Posted: 16 Jun 2012 22:14
Tags: downloads examples gallery
Reaching new heights
XRT 1.4.1 is out. Compared to the previous release, this one dramatically improves performances:
- on a single core, it is 30% faster in most cases and nearly 100% faster with scenes that do volume rendering
- with multiple cores, rendering times are now more than 90% linear with the number of cores in all test cases (ie on a quad core, the speedup exceeds 3.6) whereas, with the previous release, rendering times were nearly the same whether you had a dual or a quad core.
Of course, both acceleration factors combine for a much much faster renderer.
There were two major sources of slowdown which illustrate quite well the pitfalls of multithreaded programming.
The first was an incorrect usage of OpenImageIO ustrings (which stands for unique strings) where I was repeatedlly calling ustring constructors instead of reusing them. This was the major limiting factor in single thread rendering mode. To make the matter worse, the ustring constructor accesses a table protected by a mutex creating a bottleneck when multithreading is on.

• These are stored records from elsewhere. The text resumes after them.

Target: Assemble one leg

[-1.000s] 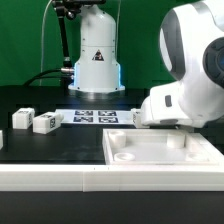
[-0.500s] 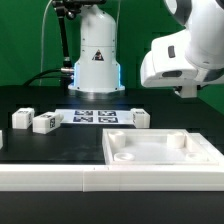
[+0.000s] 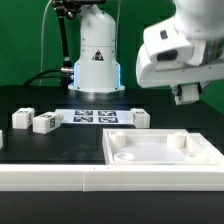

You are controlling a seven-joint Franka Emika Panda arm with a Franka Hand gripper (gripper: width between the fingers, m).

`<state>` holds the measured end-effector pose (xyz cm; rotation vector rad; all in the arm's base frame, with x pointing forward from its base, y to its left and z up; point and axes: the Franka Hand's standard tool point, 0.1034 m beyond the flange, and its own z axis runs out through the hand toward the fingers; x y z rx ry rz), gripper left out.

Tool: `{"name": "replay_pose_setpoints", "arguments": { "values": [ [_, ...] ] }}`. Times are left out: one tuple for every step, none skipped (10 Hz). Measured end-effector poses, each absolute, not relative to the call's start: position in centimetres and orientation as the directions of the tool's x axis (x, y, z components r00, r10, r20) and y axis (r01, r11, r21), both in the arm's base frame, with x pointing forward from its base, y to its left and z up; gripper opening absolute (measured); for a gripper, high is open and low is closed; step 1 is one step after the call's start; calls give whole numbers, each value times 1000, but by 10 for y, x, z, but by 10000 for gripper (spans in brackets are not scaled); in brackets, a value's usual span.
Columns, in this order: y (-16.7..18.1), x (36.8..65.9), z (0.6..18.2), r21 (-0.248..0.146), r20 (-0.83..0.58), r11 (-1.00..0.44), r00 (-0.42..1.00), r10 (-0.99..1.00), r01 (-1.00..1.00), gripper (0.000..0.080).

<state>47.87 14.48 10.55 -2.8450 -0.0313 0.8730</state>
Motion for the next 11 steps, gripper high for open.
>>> {"name": "replay_pose_setpoints", "arguments": {
  "values": [
    [139, 494, 120, -184, -498, -983, 863, 90, -3, 292],
    [135, 507, 128, -191, -442, -982, 892, 92, 6, 292],
    [135, 516, 126, -185, -348, -983, 935, 72, 7, 292],
    [134, 514, 125, -177, -280, -984, 958, 61, 11, 292],
    [133, 515, 125, -171, -216, -985, 975, 50, 12, 292],
    [132, 517, 124, -167, -158, -986, 987, 41, 14, 292],
    [130, 522, 124, -163, -77, -986, 997, 29, 16, 292],
    [122, 526, 126, -162, -33, -985, 997, 66, 59, 292],
    [112, 544, 132, -155, 54, -984, 995, 83, 91, 292],
    [106, 555, 138, -149, 108, -983, 990, 91, 106, 292],
    [102, 568, 144, -141, 176, -985, 982, 76, 102, 292]
  ]
}}
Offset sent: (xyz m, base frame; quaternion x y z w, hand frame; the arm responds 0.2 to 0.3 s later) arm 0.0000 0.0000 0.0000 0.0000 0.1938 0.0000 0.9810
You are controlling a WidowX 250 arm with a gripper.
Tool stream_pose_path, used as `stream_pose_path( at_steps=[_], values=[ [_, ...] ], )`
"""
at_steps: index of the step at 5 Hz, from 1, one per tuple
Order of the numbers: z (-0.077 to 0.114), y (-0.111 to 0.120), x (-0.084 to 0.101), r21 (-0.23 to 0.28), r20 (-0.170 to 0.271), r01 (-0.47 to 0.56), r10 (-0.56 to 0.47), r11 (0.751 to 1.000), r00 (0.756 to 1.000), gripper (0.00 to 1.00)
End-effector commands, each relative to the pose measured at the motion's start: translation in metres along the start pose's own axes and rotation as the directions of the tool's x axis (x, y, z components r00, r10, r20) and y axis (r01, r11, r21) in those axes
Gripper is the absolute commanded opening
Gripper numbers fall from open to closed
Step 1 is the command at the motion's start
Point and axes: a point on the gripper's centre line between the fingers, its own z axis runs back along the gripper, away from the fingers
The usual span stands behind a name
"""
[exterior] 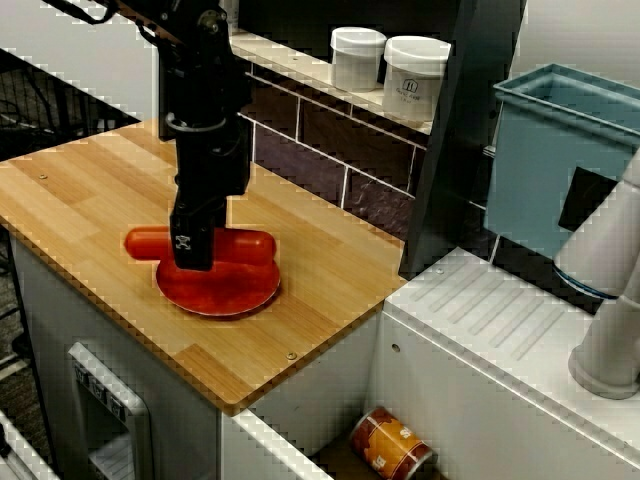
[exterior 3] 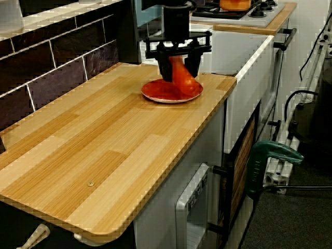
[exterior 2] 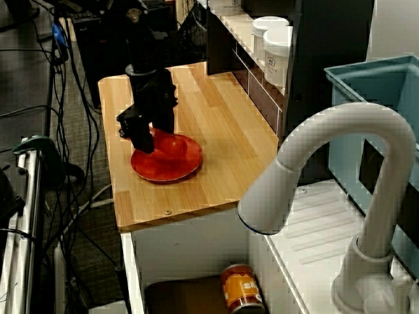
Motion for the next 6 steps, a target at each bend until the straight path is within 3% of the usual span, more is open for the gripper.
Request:
stream_pose_path(
  at_steps=[1,3,6],
  values=[
    [0.006,0.013,-0.014,0.037,-0.007,-0.052,0.053,0.998,0.999,1.00],
    [0.013,0.031,-0.034,-0.022,-0.005,-0.106,0.106,0.994,0.994,1.00],
    [0.054,0.056,-0.073,-0.109,0.048,-0.136,0.142,0.985,0.989,1.00]
  ],
)
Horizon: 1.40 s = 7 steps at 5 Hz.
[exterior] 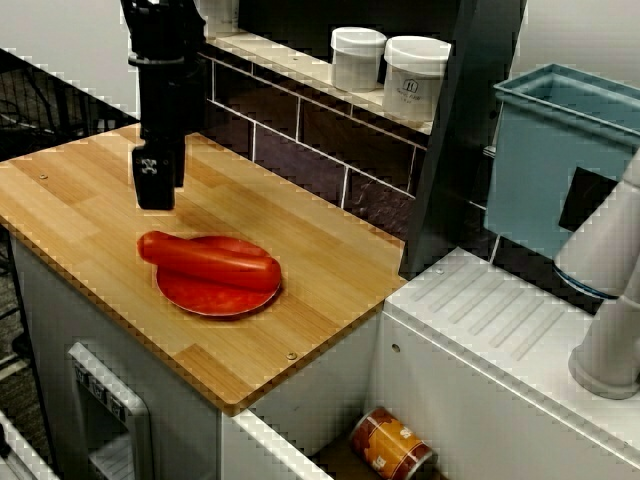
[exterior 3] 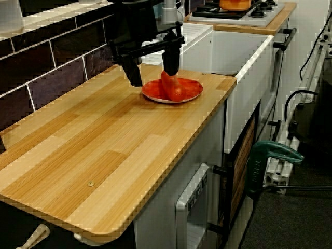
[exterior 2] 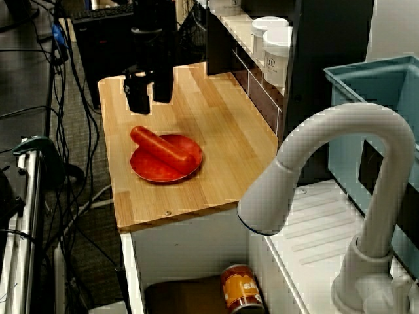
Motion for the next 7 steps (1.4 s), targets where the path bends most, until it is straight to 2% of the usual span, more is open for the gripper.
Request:
stream_pose_path(
  at_steps=[1,2,3,4,5,6,7],
  values=[
    [0.037,0.021,-0.034,0.054,0.072,-0.019,0.015,0.998,0.997,1.00],
    [0.042,0.028,-0.040,0.076,0.080,-0.030,0.024,0.997,0.996,1.00],
    [0.042,0.029,-0.036,0.046,0.064,-0.018,0.015,0.999,0.998,1.00],
    [0.033,0.018,-0.027,0.045,0.003,-0.042,0.042,0.998,0.999,1.00],
    [0.028,0.009,-0.023,0.063,0.008,-0.003,0.003,0.998,1.000,1.00],
    [0.025,-0.005,-0.019,0.050,-0.015,0.053,-0.053,0.997,0.999,1.00],
    [0.018,-0.026,-0.011,0.064,-0.025,0.090,-0.089,0.994,0.996,1.00]
  ],
)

The second problem is a bit more subtle and deals with shared pointers. To preserve memory, XRT shares shaders and transformations between primitives using reference counting and copy-on-write policy. This is a very effective way to manage memory and to avoid memory leaks but is not without constraints. In a multi-threaded environment, shared pointers must rely on counters implemented using atomic primitives. Amongst the many solutions available (for an accurate discussion, see Implementing Scalable Atomic Locks for Multi-Core Intel® EM64T and IA32 Architectures), XRT uses vanilla atomic operations (compare/exchange and the likes).
So far, so good, but on Intel processors, atomic operations lock the cache. While rendering, shared pointers to transformation matrices are accessed zillions of times. The result is that the cache is very often locked by one core while the others are waiting.
Fortunately, if shared pointers are really handy to manage ressources while parsing scene files, they are useless while rendering. There is never any need for keep pointing to a particular ressource of the scene once a pixel has been rendered and therefore there is no need to count references and dereferences: accessing directly the raw pointer is both safe and fast.
For now, as a kind of brute force solution, I have replaced reference counting on transformations by a global transformation cache. It is very efficient but I know there are some corner cases left which may leak memory. I'll improve on that later on.
Other than that, this release restores the gamma correction feature lost with the OpenImageIO package integration.
One more eye candy
Today's picture is a new procedural sample added in the XRT examples archive. It generates a million points organized to build a well-known 3D fractal: the Sierpinki Gasket.